I so thank you for not ripping my head off, but just explaining things for me to understand. I did not realize that when taught sit in the house and in the yard that it would still need to be shown in other locations as well, that makes perfect sense. I am following Larry Krohn's videos and I guess maybe I didn't understand that the e-collar could be used to enforce, not taught, but to enforce a known command by the use of a tap. Is this not so?


----------



## 3GSD4IPO

D.C. said:


> Did.
> 
> I so thank you for not ripping my head off, but just explaining things for me to understand. I did not realize that when taught sit in the house and in the yard that it would still need to be shown in other locations as well, that makes perfect sense. I am following Larry Krohn's videos and I guess maybe I didn't understand that the e-collar could be used to enforce, not taught, but to enforce a known command by the use of a tap. Is this not so?


Correct. It is only used to enforce a known command and it should be set high enough to be "enough" but never so high as to be "too much." 

In a dog that has been trained well using R+ and clarity with good timing, the e collar stim is used RARELY. If you have to use it a LOT you need to train more.

I just glanced at the videos you are watching. NOTE that the first several that come up are about giving the dog off leash freedom. That is enough for most people. You want to do more? Find a top IGP/IPO/Schutzhund obedience trainer to help you in person. 

[Quote deleted because it included a spam link. Please don't quote spam.]

The following discussion is well beyond what most pet dog owners need to know, but here it is.

Collar stims vary between collars. For a dog that is very actively high drive (some nerve and maybe even a dog that leaks occasionally) you want a collar that delivers something like a single tap. For a confident dog that is less active (but still has plenty of drive) a collar that delivers something akin to a buzz is more effective. 

In all of this, if delivered correctly on a dog that is well trained, a tap from an e collar can INCREASE drive and response and eagerness.

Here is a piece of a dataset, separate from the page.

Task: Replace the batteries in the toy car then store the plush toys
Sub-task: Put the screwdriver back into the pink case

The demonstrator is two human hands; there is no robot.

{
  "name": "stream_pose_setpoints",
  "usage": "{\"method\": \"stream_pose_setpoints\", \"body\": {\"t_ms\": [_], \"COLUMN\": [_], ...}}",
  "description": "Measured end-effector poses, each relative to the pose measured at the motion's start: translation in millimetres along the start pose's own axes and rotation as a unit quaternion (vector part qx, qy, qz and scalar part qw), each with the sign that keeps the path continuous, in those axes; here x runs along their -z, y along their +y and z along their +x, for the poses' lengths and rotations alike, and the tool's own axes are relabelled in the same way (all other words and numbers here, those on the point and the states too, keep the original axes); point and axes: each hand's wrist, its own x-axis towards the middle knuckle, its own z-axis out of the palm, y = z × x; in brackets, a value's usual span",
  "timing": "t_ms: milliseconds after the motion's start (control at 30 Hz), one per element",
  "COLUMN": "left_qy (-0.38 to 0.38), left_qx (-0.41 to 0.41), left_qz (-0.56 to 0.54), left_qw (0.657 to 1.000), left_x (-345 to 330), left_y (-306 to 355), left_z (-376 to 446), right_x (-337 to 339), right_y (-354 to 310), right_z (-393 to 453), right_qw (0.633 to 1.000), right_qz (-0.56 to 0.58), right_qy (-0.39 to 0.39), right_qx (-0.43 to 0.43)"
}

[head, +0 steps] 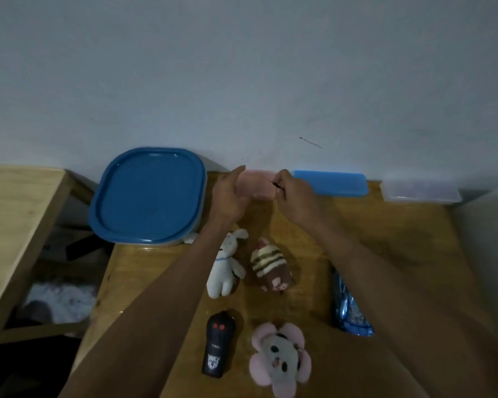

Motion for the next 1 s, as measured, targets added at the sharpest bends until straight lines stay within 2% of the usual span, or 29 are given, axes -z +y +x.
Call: {"method": "stream_pose_setpoints", "body": {"t_ms": [167,367,733,800,900,1000], "left_qy": [-0.019,0.010,0.055,0.045,0.047,0.060], "left_qx": [-0.027,-0.037,-0.130,-0.126,-0.137,-0.161], "left_qz": [0.014,0.010,0.050,0.040,0.053,0.076], "left_qw": [0.999,0.999,0.989,0.990,0.988,0.982], "left_x": [-8,-16,-21,-19,-16,-16], "left_y": [-22,-28,-41,-39,-40,-38], "left_z": [15,23,30,28,24,18], "right_x": [-24,-44,-43,-36,-26,-20], "right_y": [2,8,14,9,-4,-16], "right_z": [10,18,21,26,39,49], "right_qw": [0.998,0.998,0.991,0.989,0.983,0.979], "right_qz": [-0.048,-0.043,-0.023,-0.011,0.038,0.055], "right_qy": [0.004,0.009,0.110,0.136,0.181,0.177], "right_qx": [0.029,0.040,0.078,0.065,-0.011,-0.082]}}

Of course this is helped by always rewarding with 3X the energy of the the correction the instant the dog IS correct. 

The other thing I often see in highly trained dogs is the handler using the e collar as a crutch.. such that when removed the desired behavior drops. 

For MOST Pet Dog owners the e collar is used to train an instantaneous recall reliability such that the dog can be taken on off leash hikes. And for MOST Pet Dog owners that is the entirety of what they need to know and the ONLY time that an e collar should be used. For any dog that is NEVER off leash, I would not use an e collar for anything.


----------



## Deacon.dog

^ What E-collars do you use?

I personally do like the Mini educator, the dogtra, and I've even used the sport dog brand all with good results from the collar.


----------



## 3GSD4IPO

I do not like the second brand mentioned. The stims can be all over the map. PM me for my opinion since I do not think promoting a brand is allowed????


----------



## RonE

3GSD4IPO said:


> PM me for my opinion since I do not think promoting a brand is allowed????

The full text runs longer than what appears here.